_Task instructions_
Using the data below, tally the lines that include the string "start". Only the number is wanted.

_Provided data_
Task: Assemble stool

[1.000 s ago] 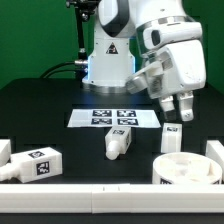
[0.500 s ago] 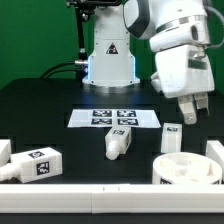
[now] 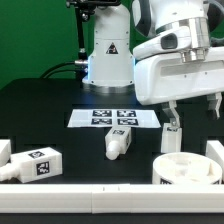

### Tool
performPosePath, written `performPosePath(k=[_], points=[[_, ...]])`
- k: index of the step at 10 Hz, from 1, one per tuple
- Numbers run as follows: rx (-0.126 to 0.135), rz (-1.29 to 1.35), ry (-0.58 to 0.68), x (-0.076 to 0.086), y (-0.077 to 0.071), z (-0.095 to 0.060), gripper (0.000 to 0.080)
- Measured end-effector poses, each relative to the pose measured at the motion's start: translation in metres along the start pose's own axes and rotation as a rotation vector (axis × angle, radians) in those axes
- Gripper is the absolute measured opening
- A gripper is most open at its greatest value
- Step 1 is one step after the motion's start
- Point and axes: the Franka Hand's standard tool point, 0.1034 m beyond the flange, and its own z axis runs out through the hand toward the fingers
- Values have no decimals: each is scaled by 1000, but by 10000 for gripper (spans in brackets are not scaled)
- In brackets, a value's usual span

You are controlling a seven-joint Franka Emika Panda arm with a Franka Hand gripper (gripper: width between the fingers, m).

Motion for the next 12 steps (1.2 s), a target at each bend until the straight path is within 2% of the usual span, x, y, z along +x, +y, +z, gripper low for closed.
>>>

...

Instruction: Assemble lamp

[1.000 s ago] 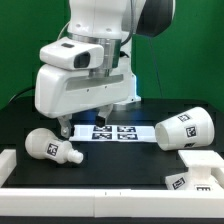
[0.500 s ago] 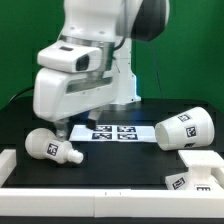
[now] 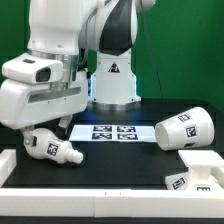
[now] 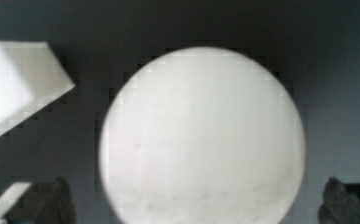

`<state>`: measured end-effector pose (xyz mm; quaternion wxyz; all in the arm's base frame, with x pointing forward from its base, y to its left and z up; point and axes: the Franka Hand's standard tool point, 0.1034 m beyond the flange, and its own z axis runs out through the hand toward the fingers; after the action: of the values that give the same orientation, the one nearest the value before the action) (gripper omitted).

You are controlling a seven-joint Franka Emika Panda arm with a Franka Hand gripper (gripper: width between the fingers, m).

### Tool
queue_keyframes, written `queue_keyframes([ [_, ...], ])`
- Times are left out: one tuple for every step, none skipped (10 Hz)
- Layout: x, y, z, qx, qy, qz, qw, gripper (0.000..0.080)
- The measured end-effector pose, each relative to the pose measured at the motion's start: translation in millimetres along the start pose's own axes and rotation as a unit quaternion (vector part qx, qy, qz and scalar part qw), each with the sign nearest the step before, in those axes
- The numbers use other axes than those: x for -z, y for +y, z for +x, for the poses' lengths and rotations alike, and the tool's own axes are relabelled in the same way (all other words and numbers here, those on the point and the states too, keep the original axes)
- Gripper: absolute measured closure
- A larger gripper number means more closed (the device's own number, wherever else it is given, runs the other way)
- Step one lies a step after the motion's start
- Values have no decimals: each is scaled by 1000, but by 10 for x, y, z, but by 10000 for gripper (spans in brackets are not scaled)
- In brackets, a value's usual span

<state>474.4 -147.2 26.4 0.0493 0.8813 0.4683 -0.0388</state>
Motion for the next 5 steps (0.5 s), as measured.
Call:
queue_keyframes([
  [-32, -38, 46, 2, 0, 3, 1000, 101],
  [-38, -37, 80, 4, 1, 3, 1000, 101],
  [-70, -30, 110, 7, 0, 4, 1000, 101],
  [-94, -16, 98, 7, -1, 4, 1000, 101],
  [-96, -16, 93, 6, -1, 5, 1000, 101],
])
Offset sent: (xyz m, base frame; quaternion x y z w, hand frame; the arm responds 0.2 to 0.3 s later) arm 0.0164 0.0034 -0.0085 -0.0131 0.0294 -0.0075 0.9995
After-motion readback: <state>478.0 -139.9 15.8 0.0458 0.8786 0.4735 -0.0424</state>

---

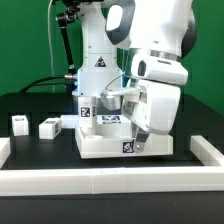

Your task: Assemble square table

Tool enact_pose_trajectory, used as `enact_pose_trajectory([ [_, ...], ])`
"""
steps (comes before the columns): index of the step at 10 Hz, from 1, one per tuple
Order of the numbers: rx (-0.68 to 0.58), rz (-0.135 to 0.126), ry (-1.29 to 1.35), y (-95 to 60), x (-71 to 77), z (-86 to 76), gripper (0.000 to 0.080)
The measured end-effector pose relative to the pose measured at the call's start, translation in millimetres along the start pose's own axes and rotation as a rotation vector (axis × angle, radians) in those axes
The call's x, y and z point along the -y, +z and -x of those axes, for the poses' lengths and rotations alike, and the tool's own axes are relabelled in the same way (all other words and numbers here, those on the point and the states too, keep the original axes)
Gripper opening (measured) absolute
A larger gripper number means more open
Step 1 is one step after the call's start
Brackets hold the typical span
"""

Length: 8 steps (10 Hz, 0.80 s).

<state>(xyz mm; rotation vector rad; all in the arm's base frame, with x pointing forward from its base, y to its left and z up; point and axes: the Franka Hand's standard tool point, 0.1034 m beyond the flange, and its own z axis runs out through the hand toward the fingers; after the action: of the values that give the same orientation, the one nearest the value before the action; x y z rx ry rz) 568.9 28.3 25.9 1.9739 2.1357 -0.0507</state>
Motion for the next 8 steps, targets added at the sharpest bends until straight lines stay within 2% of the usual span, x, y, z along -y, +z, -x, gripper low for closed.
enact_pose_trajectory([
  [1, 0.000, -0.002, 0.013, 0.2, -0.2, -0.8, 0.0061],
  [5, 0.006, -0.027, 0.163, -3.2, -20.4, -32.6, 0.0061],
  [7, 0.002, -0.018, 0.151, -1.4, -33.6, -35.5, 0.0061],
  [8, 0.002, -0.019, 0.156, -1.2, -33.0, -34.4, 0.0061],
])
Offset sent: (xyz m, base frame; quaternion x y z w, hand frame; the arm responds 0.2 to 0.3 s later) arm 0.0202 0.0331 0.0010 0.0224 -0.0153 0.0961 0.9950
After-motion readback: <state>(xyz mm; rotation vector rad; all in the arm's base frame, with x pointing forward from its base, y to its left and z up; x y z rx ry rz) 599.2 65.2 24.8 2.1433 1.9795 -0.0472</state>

_Solution to this exercise_
6